• A Critical Analysis of the Potential Impact of the Volcker Rule on Municipal Bonds
  • December 20, 2011 | Authors: Scott A. Cammarn; Steven David Lofchie; Jed Benjamin Miller; Lary Stromfeld
  • Law Firms: Cadwalader, Wickersham & Taft LLP - New York Office ; Cadwalader, Wickersham & Taft LLP - Charlotte Office ; Cadwalader, Wickersham & Taft LLP - New York Office
  • Federal regulators (the “Agencies”) recently issued a notice of proposed rulemaking (the “Proposal”) under Section 619 of the Dodd-Frank Act, commonly known as the “Volcker Rule.” The Volcker Rule generally restricts banks and all of their affiliates (collectively, “banking entities”) from engaging in proprietary trading activities, subject to exemptions that include proprietary transactions in securities that are “obligations of any State or of any political subdivision thereof.” The Volcker Rule also restricts banking entities from investing in or sponsoring “hedge funds” or “private equity funds,” although it defines those terms to encompass a far broader range of entities than those commonly thought of as hedge funds or private equity funds.
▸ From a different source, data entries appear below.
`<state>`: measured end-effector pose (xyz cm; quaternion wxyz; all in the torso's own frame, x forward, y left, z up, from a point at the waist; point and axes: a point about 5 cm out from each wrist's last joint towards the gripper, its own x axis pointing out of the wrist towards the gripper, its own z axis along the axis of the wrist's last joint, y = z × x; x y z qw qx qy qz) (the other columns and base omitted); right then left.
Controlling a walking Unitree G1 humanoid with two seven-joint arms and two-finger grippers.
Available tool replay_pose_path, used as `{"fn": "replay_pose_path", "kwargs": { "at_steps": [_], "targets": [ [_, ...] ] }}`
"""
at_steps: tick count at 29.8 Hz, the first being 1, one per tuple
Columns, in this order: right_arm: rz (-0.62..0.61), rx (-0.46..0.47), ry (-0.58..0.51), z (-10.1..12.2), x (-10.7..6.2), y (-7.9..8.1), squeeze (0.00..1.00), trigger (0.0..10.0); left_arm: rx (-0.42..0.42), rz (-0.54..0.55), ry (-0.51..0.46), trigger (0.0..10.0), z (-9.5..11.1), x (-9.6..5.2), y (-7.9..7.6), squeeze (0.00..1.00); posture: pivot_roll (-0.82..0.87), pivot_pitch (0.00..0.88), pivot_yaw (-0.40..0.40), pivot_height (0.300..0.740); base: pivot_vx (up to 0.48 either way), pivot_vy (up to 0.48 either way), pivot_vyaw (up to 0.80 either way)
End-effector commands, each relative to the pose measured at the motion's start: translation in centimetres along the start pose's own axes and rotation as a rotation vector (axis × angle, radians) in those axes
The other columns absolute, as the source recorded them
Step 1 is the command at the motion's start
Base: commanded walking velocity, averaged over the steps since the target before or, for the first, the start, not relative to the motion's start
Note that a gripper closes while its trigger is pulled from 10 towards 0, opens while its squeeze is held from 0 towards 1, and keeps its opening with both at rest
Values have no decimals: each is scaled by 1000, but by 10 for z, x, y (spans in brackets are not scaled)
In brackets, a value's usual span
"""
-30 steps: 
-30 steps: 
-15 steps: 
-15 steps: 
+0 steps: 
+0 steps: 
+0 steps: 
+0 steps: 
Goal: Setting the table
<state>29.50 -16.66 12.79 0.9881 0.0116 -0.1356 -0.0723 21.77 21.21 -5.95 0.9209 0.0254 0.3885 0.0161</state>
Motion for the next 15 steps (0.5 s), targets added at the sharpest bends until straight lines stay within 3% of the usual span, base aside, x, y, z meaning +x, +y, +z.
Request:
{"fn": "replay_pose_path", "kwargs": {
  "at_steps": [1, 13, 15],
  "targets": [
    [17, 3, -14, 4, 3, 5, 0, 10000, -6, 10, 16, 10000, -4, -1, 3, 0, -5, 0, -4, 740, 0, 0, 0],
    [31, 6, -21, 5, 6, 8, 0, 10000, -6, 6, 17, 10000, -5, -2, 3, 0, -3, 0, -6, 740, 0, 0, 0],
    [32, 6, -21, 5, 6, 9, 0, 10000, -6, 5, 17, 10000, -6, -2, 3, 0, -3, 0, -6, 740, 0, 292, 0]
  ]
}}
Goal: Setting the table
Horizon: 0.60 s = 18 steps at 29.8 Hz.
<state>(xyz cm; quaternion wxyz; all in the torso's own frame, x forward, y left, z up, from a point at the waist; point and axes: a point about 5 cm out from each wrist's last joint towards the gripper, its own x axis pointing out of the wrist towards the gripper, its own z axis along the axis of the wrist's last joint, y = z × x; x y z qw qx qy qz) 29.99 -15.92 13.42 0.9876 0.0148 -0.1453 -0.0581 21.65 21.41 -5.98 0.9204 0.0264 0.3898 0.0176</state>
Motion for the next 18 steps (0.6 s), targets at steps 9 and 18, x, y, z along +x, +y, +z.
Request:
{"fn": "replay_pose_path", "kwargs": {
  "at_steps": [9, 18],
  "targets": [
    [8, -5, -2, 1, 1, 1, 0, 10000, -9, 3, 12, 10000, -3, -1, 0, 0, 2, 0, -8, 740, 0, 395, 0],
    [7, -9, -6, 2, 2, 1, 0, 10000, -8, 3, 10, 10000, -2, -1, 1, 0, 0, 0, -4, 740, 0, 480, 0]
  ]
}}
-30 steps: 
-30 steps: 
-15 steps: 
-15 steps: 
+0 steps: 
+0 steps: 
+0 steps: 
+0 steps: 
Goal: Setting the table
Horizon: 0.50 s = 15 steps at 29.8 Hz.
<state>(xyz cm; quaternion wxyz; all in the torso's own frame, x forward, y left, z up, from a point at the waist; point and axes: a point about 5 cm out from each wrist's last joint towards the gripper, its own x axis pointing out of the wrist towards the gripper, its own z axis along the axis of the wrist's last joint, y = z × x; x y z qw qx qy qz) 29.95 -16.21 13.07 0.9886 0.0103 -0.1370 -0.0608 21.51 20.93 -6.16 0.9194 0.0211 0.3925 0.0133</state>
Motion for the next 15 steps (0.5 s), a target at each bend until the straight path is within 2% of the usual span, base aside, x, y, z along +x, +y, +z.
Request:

For example, for purposes of the Volcker Rule, these terms include special purpose vehicles used in securitizations and financings. In addition, the Volcker Rule prohibits certain transactions between a banking entity and any “hedge fund” or “private equity fund” for which the banking entity or any of its affiliates is the investment adviser, investment manager, or sponsor. The Volcker Rule is scheduled to go into effect on July 21, 2012, although banking entities will have until July 21, 2014 (and possibly longer through Federal Reserve Board extensions) to bring their activities into compliance.